ABP Framework 5.0 implemented the strict ordering of outboxes and inboxes for monolithic apps.
However, in a microservice or multi-database scenario,
distributed events will no longer be linearizability [1] due to the limitations of network latency and infrastructure efficiency.
So there will inevitably be physical time disordering events.

Use an illustration from Daniel Wu's article "Messaging Reliability and Ordering" [2] to show you the problem:

image 

If the event being handled has a causality with any other event, there may be problems caused by the two being disordering.

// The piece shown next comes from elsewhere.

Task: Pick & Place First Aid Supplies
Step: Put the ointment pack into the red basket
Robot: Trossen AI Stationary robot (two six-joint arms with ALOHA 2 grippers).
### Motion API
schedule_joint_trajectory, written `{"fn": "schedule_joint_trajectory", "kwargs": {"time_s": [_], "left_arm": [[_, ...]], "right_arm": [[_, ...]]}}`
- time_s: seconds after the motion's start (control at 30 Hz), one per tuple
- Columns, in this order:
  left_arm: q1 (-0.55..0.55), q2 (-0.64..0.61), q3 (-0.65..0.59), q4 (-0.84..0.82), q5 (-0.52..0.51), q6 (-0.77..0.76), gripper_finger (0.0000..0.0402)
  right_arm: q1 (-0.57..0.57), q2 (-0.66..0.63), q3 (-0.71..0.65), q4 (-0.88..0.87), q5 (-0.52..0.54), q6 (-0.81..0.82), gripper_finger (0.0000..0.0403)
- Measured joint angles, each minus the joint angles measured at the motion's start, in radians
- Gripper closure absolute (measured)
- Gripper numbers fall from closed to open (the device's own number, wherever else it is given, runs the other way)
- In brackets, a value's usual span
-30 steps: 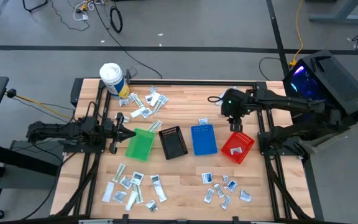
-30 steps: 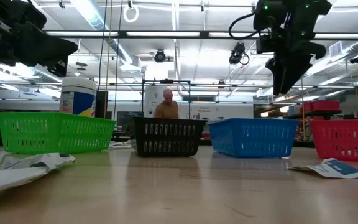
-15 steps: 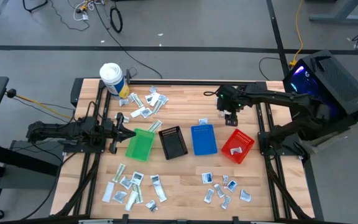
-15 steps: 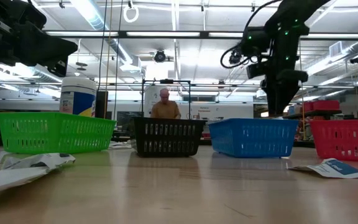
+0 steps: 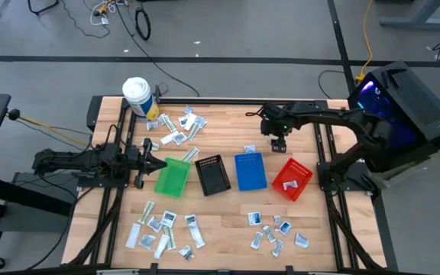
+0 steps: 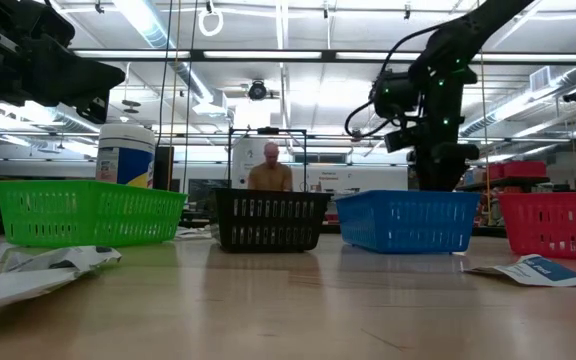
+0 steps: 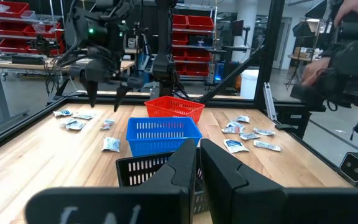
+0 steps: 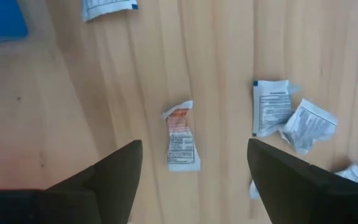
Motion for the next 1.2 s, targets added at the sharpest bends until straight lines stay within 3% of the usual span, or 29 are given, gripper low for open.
{"fn": "schedule_joint_trajectory", "kwargs": {"time_s": [0.5, 1.2], "left_arm": [[0.0, 0.0, 0.0, 0.0, 0.0, 0.0, 0.0369], [0.0, 0.0, 0.0, 0.0, 0.0, 0.0, 0.0369]], "right_arm": [[-0.028, 0.131, 0.0, 0.033, 0.0, -0.061, 0.0122], [-0.063, 0.15, -0.004, 0.087, -0.061, -0.088, 0.0129]]}}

This article will discuss the situations and solutions we may encounter on the event subscriber apps based on the above truth.

Cases

We make the following conventions.

  1. We focus on a user score service that subscribes to some distributed events.
  2. m1 and m2 are two events that occurred successively.
  3. t1 and t2 are when the service receives and handles the events m1 and m2, respectively.
  4. t1 < t2 means that t1 is earlier than t2, which is called ordered; t1 > t2 means that t1 is later than t2, which is called disordered.
  5. C (configuration) represents the state of the subscriber service. C0 is the initial state, CF is the expected final state, and CW is the wrong final state.

Case 1

  • Event m1: event of user A created
  • Event m2: event of user B created
  • Handler jobs: Create LocalUser entities locally according to m1 and m2, respectively
  • Analysis: m1 and m2 are non-causal and ordering insensitive
    • t1 < t2 (ordered):

      ordered 

    • t1 > t2 (disordered):

      s1-disordered 

We don't need to intervene in it.

Case 2

  • Event m1: event of user A created
  • Event m2: event of order 1 paid
  • Handler jobs: According to m1, create a LocalUser entity locally; according to m2, increase LocalUser.Score
  • Analysis: m1 and m2 are causal; m1 and m2 are ordering sensitive, but the "entity not found exception" intercepts the disordering, so handlers are idempotent, which avoids the consistency problem
    • t1 < t2 (ordered):

      ordered 

    • t1 > t2 (disordered):

      s2-disordered 

We don't need to intervene in it. After m1 is handled, m2 delays retry handling, essentially reaching the order.

Case 3

  • Event m1: event of order 1 paid
  • Event m2: event of order 1 canceled
  • Handler jobs: According to m1, increase LocalUser.Score; according to m2, deduct LocalUser.Score; The score is minimum deducted to 0 and will not be a negative number
  • Analysis: m1 and m2 are causal; m1 and m2 are ordering sensitive, and handlers are not idempotent, so there will be a consistency problem
    • t1 < t2 (ordered):

      ordered 

    • t1 > t2 (disordered):

      s3-disordered 

The user score service creates LocalOrder entities to record the order handling states.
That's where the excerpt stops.